Boonstra bought her insurance on the individual market and received a letter saying the policy would be canceled because it didn’t meet ACA requirements. But while Boonstra says her out-of-pocket costs are higher on a new plan offered by her insurer, her premiums were cut in half. She told the Detroit News that her new premium was $571 a month, down from $1,100.

As Kessler points out, that’s a $529 a month savings, or $6,348 a year, nearly as much as the out-of-pocket maximum under the ACA for individuals, which is $6,350 a year. Boonstra’s significant savings on her monthly premium may well make up for the higher out-of-pocket costs, which she says are “unaffordable” in the AFP ad.
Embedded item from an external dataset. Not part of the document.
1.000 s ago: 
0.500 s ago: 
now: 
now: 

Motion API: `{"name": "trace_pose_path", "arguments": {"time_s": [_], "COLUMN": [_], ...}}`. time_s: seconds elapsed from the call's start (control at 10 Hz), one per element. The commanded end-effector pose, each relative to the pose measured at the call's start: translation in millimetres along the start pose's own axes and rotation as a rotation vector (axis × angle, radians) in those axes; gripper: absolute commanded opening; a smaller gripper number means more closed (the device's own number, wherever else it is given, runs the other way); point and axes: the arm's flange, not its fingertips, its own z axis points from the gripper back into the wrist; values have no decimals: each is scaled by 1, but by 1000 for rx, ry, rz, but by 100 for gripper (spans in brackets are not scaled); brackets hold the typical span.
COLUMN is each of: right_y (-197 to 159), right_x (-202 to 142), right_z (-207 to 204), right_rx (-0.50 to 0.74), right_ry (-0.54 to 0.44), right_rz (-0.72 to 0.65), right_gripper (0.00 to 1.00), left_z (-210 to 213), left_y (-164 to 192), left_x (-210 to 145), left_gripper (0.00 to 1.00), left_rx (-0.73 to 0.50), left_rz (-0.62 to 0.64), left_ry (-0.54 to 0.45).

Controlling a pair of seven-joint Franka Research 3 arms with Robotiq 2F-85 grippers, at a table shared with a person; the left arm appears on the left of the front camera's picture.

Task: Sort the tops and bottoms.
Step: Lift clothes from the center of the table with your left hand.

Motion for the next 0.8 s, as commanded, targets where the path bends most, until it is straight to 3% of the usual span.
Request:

So, “whole cloth,” “lie” and “absolutely false”? No, the AFP ad doesn’t reach that level of mendacity. “Not the full story” and “highly questionable” would be accurate descriptions. And Reid’s second example he attributed to the Koch brothers had nothing to do with them.

We have found fault with other AFP ads on the Affordable Care Act. This year, we said one ad about the ACA lacked context and offered a slanted view of the law’s impact. Another recycled an old, inaccurate claim about the law’s effect on premiums. But Reid went way too far in his criticism of the group.

— Lori Robertson

Update, March 11: The Detroit News reported on March 10 that Boonstra said her new policy was the Blue Cross Premier Gold health plan, which would save her at least $1,200 a year, even if her out-of-pocket expenses reached the plan’s maximum of $5,100. In light of that information, the Washington Post’s Kessler downgraded his rating to three out of four Pinocchios.